Dogs cracked foot pads have as many unknown causes as known causes, but you should certainly not overlook the lack of vitamins and minerals that your dog may be getting in their diets, especially with the mineral zinc.
A canine paw, or the actual foot, consists of four toes, and a nail for each toe. Some dogs may even have a fifth toe known as the dew claw that is located further up the leg.
The bottom part of the dogs paw is protected by what is referred to as keratinous footpads that are especially made for the cushioning of your pets feet.
We all know how miserable we can feel when our feet hurt and or get damaged; just imagine how your dog must feel with crack pads.
It hurts, just like with us.
Although zinc deficiency in dogs is commonly associated with skin conditions that will affect hair loss, and scaling on or around the face, head, or legs, it can also affect dogs cracked footpads.
This will make them scaly and a lot more vulnerable to cracking.
Some dog breeds, especially larger long hair breeds such as Malamutes and Huskies, have a very difficult time in absorbing zinc.
If fed a diet too high in calcium, it may also trigger a zinc deficiency.
Magnesium, however, is very effective in preventing calcium deposits and does not produce zinc deficiency.
In smaller dog breeds, both nutrients can be very beneficial in the prevention of dogs cracked foot pads.
Vitamin C and the bioflavonoid class of vitamins act as a natural inflammatory agent and can help with any breed, regardless of how big or small.
There are a myriad of basic things that we ignore that could be causing your dog’s pads to crack.
They include the fertilizer on your yard, chemicals that you spray in or around your garden or plants, and even the floor cleaners that you may be using.
All of these may be causes of dogs cracked foot pads. The preventive steps of making sure your pet has the proper nutrients in their diet can go a long way in helping with this condition.
Once the footpads start to crack, your dog may make it worse by chewing at their feet, which actually causes the condition to spread.
There are two types of injuries that can lead to dogs cracked foot pads, and that will be cracks themselves, or cuts on the foot pads.
Your dog will naturally lick either of these injuries, or by doing so, will actually cause them to bleed.
If it is a cut that has caused your pet’s foot pad to crack becomes infected, it will start to swell and it will be warm to the touch, both of which are symptoms you can watch for.
Foreign objects that have been caught between their foot pads can also cause a very high degree of discomfort for your dog.
Dogs will naturally try to pry the object loose by licking and a close visual inspection on your part may quickly find the problem.

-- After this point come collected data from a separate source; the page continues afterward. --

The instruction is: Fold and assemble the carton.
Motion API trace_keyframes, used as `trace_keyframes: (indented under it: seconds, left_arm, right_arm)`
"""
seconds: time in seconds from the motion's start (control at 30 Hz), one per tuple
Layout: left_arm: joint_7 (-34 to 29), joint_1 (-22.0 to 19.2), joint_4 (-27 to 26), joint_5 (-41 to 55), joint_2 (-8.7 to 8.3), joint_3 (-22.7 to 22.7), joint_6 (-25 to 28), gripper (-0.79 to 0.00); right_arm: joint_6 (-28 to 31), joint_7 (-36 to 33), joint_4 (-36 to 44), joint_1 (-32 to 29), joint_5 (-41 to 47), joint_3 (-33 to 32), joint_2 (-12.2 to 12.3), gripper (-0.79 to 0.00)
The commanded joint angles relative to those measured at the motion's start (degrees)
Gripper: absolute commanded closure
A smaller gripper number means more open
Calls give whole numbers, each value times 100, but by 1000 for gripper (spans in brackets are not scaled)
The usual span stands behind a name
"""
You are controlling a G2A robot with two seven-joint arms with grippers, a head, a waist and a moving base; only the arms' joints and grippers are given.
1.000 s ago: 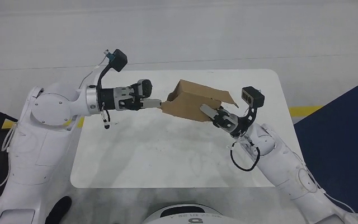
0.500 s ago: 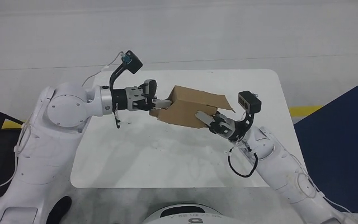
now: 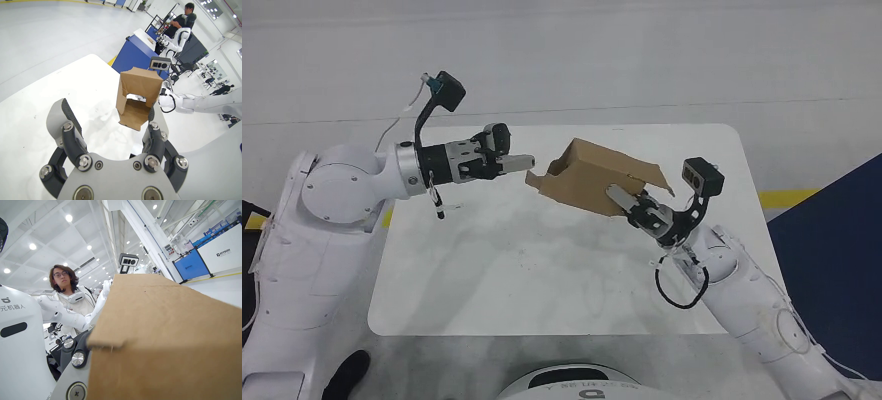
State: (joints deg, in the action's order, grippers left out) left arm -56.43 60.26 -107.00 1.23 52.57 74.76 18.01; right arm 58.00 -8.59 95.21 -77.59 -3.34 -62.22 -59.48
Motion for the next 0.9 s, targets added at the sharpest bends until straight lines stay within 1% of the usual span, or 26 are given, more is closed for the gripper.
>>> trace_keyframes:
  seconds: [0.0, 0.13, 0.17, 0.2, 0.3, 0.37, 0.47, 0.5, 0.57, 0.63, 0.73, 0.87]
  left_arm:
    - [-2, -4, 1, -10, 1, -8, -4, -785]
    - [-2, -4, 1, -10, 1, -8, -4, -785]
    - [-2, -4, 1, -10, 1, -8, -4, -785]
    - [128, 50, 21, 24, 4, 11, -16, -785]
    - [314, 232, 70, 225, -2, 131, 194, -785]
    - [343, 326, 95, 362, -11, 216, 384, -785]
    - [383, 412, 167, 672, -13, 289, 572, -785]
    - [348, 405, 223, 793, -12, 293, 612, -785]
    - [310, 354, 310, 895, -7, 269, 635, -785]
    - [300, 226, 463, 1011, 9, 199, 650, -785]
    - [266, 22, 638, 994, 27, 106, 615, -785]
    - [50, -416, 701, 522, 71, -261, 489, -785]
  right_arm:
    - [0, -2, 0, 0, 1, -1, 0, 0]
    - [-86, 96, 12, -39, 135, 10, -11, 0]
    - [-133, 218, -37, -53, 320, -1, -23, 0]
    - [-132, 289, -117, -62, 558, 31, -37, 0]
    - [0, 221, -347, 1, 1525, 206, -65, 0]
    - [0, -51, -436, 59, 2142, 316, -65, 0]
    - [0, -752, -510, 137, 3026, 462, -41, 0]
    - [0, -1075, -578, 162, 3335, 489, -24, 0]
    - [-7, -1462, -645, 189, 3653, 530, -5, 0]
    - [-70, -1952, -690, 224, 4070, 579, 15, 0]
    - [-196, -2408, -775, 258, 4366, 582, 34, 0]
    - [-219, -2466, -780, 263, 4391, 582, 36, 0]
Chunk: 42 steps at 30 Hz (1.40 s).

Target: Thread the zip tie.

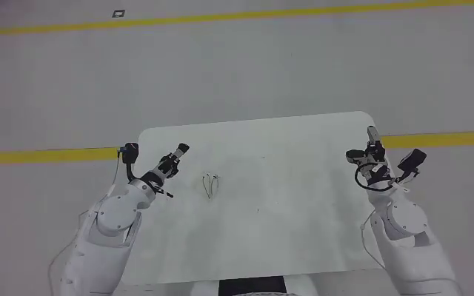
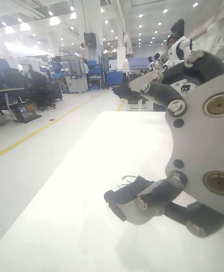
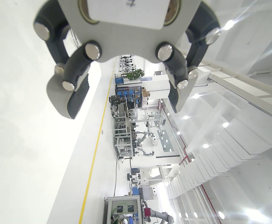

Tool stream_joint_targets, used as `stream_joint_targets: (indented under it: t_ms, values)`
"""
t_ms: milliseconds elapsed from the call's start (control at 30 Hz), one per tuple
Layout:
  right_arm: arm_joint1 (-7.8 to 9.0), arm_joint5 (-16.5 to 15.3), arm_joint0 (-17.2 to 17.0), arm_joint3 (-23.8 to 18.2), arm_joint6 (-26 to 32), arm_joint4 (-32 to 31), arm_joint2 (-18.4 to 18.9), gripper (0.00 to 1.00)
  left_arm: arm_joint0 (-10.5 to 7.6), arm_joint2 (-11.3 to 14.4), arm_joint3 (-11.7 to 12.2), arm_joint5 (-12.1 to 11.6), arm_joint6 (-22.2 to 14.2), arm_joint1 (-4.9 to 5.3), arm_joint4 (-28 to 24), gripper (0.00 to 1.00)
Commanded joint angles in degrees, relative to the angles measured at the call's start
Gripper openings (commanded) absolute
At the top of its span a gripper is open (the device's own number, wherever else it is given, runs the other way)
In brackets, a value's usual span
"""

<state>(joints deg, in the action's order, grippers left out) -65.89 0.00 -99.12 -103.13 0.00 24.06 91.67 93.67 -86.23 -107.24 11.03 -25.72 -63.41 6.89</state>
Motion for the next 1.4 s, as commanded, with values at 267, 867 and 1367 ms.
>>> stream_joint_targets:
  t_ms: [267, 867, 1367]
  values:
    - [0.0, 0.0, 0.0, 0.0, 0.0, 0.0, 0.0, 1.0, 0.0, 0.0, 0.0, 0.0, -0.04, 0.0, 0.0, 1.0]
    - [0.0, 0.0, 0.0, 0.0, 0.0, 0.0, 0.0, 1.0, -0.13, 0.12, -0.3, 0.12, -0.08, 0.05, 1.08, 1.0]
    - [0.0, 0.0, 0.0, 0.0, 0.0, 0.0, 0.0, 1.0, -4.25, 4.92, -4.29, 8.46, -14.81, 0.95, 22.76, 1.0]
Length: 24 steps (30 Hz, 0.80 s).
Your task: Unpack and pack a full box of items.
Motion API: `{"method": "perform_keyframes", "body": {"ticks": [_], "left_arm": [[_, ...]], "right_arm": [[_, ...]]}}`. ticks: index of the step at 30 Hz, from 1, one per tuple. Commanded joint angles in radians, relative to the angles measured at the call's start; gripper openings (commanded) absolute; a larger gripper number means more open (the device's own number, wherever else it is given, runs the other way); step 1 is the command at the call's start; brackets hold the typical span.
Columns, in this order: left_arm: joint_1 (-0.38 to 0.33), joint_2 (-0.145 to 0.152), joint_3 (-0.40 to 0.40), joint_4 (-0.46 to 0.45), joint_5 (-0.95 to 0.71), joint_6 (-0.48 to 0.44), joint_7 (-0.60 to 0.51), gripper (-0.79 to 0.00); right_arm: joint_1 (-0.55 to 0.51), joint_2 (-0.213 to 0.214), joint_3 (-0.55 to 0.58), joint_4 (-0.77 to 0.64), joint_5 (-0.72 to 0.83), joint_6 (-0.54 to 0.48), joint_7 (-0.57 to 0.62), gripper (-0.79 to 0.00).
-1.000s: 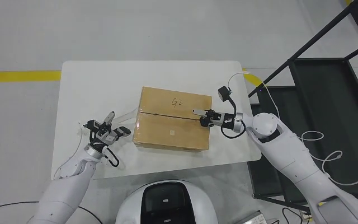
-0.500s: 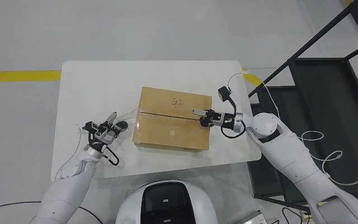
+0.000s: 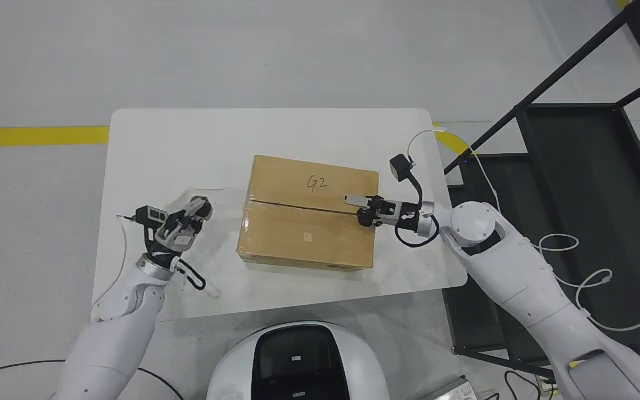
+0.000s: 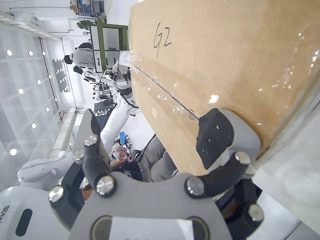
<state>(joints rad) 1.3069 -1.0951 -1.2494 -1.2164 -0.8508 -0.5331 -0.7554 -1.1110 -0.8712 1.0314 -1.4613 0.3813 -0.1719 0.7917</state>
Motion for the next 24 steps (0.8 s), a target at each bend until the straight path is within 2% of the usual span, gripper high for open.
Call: {"method": "perform_keyframes", "body": {"ticks": [1, 7, 17, 24], "left_arm": [[-0.004, 0.001, -0.001, -0.036, 0.046, 0.013, 0.011, -0.785], [-0.019, 0.000, 0.022, -0.119, 0.215, 0.062, 0.038, -0.785], [-0.046, -0.001, 0.064, -0.200, 0.477, 0.134, 0.061, -0.785], [-0.065, 0.001, 0.078, -0.259, 0.649, 0.225, 0.091, -0.785]], "right_arm": [[0.000, 0.000, 0.000, 0.000, 0.000, 0.000, 0.000, 0.000], [0.000, 0.000, 0.000, 0.000, 0.000, 0.000, 0.000, 0.000], [0.000, 0.000, 0.000, 0.000, 0.000, 0.000, 0.000, 0.000], [0.000, 0.000, 0.000, 0.000, 0.000, 0.000, 0.000, 0.000]]}}
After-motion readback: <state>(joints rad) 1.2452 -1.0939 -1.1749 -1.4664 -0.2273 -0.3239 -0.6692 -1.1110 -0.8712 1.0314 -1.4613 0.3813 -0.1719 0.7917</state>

Whatever the cause of dogs cracked foot pads, one thing is certain, your pet will favor the leg or the foot regardless of the type of injury that has occurred.
They may also whine, exhibit limping, as well as demonstrate favoring gestures that will easily warn you of their pain.
In the summer months your pet may also have other potential dangers that may cause their foot pads to crack, such as being stung by a wasp, hornet, or a bee.
This in jury will be very difficult to actually find, but the warning signs will be a sudden swelling and itching on your dog’s part, as they are in obvious pain.
The heat from your driveway, or in the city sidewalks, like New York City where all kinds of breeds live and walk daily, can cause potential danger of cracking as well.
In very hot climates like the Southeast and the Southwest, some dogs may not be able to even walk on the pavement as it is so hot.
Don’t force them to walk in these types of conditions without protection.
Using a lotion or a suave may help, but it is still going to cause potential injury if it is too hot.
The winter months will bring on an entire new set of challenges for your pet and the potential for developing cracked foot pads.
Your hands crack and burn when the weather gets cold and dry, and the potential for your dog’s foot pads to crack and burn are really not much different, expect the have direct contact with the cold with no protection.
Using baby oil or even a cooking spray will help to coat your dog’s foot pads, and in smaller breeds you may have to use socks or booties.
Rock salt used on the streets will definitely cause dogs cracked foot pads, especially in urban environments such as large cities where the only place to walk your pet is on the sidewalks or the streets.
In situations like this, you should wash your dog’s foot pads frequently and make sure they have some type of antiseptic cream or ointment.
Most cases of canine cracked foot pads will not last long, are relatively minor, and will heal very quickly, but in severe cases they may need to be seen by a veterinarian.
There are several natural remedies that can help with cracked foot pads.
They inculde soothing gels, Arnica, which reduces both pain and inflammation and actually helps in stimulating the immune system, and St. John’s Wart which promotes the healing process.
But there is nothing is more important than supplementing your dog properly and building their natural immune system to help prevent this painful condition in your best friend.